Synchronous Change Data Capture 
[39] FIG. 3 is a flowchart that illustrates the operation of one embodiment of the present 
invention. At step 301, a user begins a transaction in which one or more operations (e.g. SQL or 
DML statements) are to be performed. At step 303, a unique transaction identifier is generated to 
identify the operations in the change table 233 that belong to the same transaction. 
[40] For each operation in the transaction (controlled at step 305), the relative sequence 
identifier is generated (step 307) and recorded in the change table 233 along with the transaction 
identifier, an indicator of the kind of operation (e.g. update, insert, delete), the change data for the 
operation. The change data may comprise, for example, the values of all columns that have 
changed in the source table, including, in the case of an update operation, both the new and old 
values of any columns that were updated. In this embodiment, the system change number for the 
operation need not be directed in the change table itself. 

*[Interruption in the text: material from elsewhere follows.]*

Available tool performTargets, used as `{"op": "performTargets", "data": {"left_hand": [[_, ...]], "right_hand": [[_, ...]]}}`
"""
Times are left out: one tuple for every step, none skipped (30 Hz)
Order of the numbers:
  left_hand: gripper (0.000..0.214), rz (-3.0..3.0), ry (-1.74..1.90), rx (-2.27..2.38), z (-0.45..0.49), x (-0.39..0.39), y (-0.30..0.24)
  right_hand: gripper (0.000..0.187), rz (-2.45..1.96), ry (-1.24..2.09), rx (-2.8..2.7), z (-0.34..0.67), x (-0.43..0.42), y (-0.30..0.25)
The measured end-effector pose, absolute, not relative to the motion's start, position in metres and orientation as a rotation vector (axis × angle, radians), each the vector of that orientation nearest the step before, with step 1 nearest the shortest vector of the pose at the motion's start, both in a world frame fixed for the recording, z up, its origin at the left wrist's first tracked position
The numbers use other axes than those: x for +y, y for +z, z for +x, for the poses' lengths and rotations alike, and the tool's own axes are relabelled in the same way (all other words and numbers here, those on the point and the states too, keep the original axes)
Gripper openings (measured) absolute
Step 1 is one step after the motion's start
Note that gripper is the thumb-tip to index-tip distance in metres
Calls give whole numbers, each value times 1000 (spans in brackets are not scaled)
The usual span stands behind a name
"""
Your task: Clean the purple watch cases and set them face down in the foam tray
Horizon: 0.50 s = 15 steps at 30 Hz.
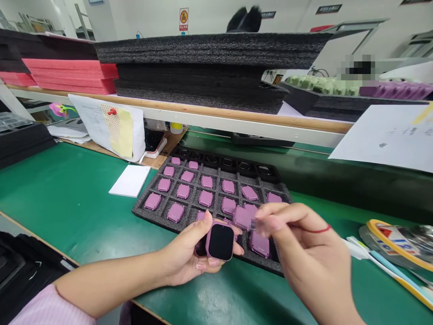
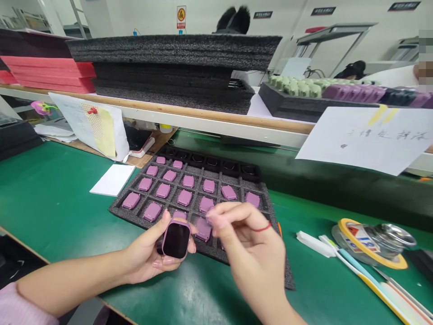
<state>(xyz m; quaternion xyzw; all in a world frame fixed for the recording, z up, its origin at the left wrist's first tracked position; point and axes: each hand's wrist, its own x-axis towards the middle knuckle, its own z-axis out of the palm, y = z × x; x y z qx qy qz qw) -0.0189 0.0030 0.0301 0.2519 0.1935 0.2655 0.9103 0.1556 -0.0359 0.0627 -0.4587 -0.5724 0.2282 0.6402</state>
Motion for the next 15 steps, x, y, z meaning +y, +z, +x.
{"op": "performTargets", "data": {"left_hand": [[53,519,550,394,-19,3,30],[54,518,552,389,-20,3,31],[54,519,551,384,-20,2,31],[55,521,548,379,-21,2,31],[55,521,546,376,-21,2,31],[55,522,545,374,-21,2,32],[55,524,545,374,-21,2,32],[55,527,545,372,-20,2,32],[55,530,545,369,-20,2,33],[55,531,546,365,-20,3,33],[54,534,545,358,-19,3,33],[54,536,543,351,-19,3,33],[55,536,543,350,-19,3,33],[55,537,542,353,-19,3,33],[56,538,543,360,-19,3,33]], "right_hand": [[23,-1033,565,-1218,158,-36,63],[24,-1024,597,-1156,159,-36,62],[23,-1021,612,-1124,161,-36,62],[19,-1018,609,-1113,161,-36,61],[14,-1012,590,-1119,161,-36,61],[9,-1007,569,-1135,161,-37,61],[13,-1005,547,-1159,161,-37,61],[17,-1010,520,-1192,160,-37,62],[17,-1023,493,-1235,161,-38,63],[15,-1042,454,-1279,161,-39,64],[11,-1064,397,-1325,163,-40,64],[11,-1085,319,-1369,164,-41,65],[13,-1094,220,-1417,167,-42,65],[17,-1096,116,-1474,169,-43,64],[22,-1091,19,-1542,171,-44,63]]}}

[41] After all operations in the transaction have been performed, the system is ready to commit 
the transaction, whereby execution branches from step 305 to step 311. Although steps 305, 307, 
309 are depicted as a loop in FIG. 3, it is to be understood that other control structures may be 
used, including simple sequencing in which all of the operations in the transaction have been 
unrolled or merely juxtaposed in a sequential order. 

[42] Steps 311, 313, 315, 317, 319 constitute a critical section that contains a part of the 
processing of the transaction's commit statement for which it is desirable to enforce mutual 
exclusion. To save time for those transactions that are not set up to be captured, the transaction 
properties may be checked to determined if changes should be captured in the first place. If 
changes need not be captured, then steps 311, 313, 315, 319 are skipped. 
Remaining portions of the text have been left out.